Пограничная тропа шла вдоль высоких скал, у самого берега Пянджа. В темноте она темной громадой высилась над нами, и казалось, доходила до самых небес. Метрах в пятидесяти уже тек Пяндж. Свинцовая в ночной
тьме река шумела, неся свои бугристые воды куда-то вперед.— Сейчас эту часть пройдем, — сказал Стасик Алейников, поправляя автомат на плече, — поднимемся выше. Тут ходить никто не любит. Мы как на ладони. Дальше, за перевалом, начинается уже система и КСП. Быстро поправим полосу, до конца участка дойдем и обратно.
— Ты ж сказал, участок безопасный, — пробурчал шедший где-то позади Вася Уткин и поправил лопату, что нес на плече.
— Я сказал, что он не сложный. Но, сука, неприятный.
Мы топали усиленным нарядом по узкой тропинке. Шли, кстати, в полной темноте, хотя у старшего наряда Алейникова был с собой фонарь ФАС-4. Фонарь с большим, массивным аккумулятором вхолостую болтался на плечевом ремне Стасика. Зажечь его он должен был, только когда мы доберемся до места работ. А так — ни-ни. Что б не демаскироваться.
И пусть включать Алейников его не спешил, ефрейтор довольно проворно двигался в темноте. Я тоже не отставал. Все же, и раньше, в прошлой жизни, мне приходилось работать в такой темени.
А вот Вася то и дело спотыкался за моей спиной.
— Тихо-тихо, салага, — сказал замыкающий нашу цепочку Глушко, — под ноги смотри, ни то лоб расшибешь.

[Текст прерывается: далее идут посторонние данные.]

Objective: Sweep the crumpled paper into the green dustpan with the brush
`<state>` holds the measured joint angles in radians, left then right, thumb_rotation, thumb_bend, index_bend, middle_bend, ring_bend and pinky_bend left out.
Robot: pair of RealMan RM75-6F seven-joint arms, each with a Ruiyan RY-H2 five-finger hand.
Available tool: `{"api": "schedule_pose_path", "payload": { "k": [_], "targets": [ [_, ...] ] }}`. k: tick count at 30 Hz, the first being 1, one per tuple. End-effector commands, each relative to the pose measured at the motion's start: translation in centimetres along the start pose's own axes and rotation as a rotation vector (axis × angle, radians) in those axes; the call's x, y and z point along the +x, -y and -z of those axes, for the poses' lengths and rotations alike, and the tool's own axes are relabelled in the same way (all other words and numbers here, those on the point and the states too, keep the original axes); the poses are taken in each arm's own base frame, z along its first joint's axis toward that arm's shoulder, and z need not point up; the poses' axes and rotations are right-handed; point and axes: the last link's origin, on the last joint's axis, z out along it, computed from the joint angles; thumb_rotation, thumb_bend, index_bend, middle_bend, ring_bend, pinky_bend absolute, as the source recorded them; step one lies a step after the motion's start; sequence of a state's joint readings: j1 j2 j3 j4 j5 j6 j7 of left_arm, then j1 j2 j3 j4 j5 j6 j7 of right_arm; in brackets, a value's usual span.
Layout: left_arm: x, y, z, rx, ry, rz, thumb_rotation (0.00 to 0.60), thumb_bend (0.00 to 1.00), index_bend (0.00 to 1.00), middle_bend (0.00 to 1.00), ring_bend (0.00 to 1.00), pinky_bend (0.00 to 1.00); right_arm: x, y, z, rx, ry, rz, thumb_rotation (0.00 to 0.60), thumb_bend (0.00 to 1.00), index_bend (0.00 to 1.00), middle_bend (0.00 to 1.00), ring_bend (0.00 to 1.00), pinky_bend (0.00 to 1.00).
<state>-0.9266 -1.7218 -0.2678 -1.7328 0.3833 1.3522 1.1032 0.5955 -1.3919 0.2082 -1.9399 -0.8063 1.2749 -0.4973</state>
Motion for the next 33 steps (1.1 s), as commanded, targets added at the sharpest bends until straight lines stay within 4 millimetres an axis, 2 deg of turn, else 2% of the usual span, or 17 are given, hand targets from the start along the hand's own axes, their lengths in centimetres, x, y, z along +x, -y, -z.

— Ага… Если бы я еще че видел, — жаловался ему Вася.
В общем и целом, ситуация была такова: в наряд нас с Васей послали без оружия. Вручили только тяпку да лопату, а вот ефрейтор Алейников и Глушко, шли в полной боевой выкладке.
Главной задачей на участке, кроме, по сути дозора, была необходимость поправить КСП. И старлей поручил это дело нам с Васей. Ну а старшина чуть ли не торжественно вручил мне и Ваську лопату с тяпкой, чтоб побороть творившиеся на КСП безобразие.
— Эта сука каждые две недели туда-сюда, туда-сюда, — причитал по пути ефрейтор. — Задолбал этот медведь. То в Афган, то обратно. И каждый раз нити рвет. Мы их еще утром скрутили, но КСП поправить не успели.
— Что? — Я хмыкнул, — медведь так наследил?
— Ни то слово, мля, — выругался Стасик, — хрен пойми, какая блоха его укусила. Перерыл всю полосу в этот раз. Че он, кротов выковыривал? Или че? Ямы там — о-го-го.
— Эта часть участка особенно неприятная, — сказал вдруг Миша Глушко, поправляя подсумок с магазинами. — Линий связи тут нет, и скалы заслоняют все так, что даже ракету с заставы не увидать. Сюда без раций не суются.
С этими словами он похлопал по подсумку, в котором нес радиостанцию Р-392.
— Старики говорили, раньше еще куда ни шло, — подхватил ефрейтор Стасик слова Глушко, — так ходили. Без всяких раций. А теперь война. Теперь дело другое. Ну! Зато тут у нас другие радости жизни имеются.
— Какие же? — Ухмыльнулся я.
— А вон! — Стас указал через реку.
Я напряг зрение. Различил почти в полной темноте робкие очертания каких-то строений.
— Пост пограничный. Зеленые там сидят.
— Какие? — Удивился Уткин, стараясь проглядеть темень.
— Зеленые. Афганские правительственные войска, — пояснил я.
— Ну, — кивнул Стасик. — Ну че, Миша, жахнем? А-то чего они там дрыхнут?
— А чего б не жахнуть? — рассмеялся Глушко. — Гляди, мужики. Ща будет цирк.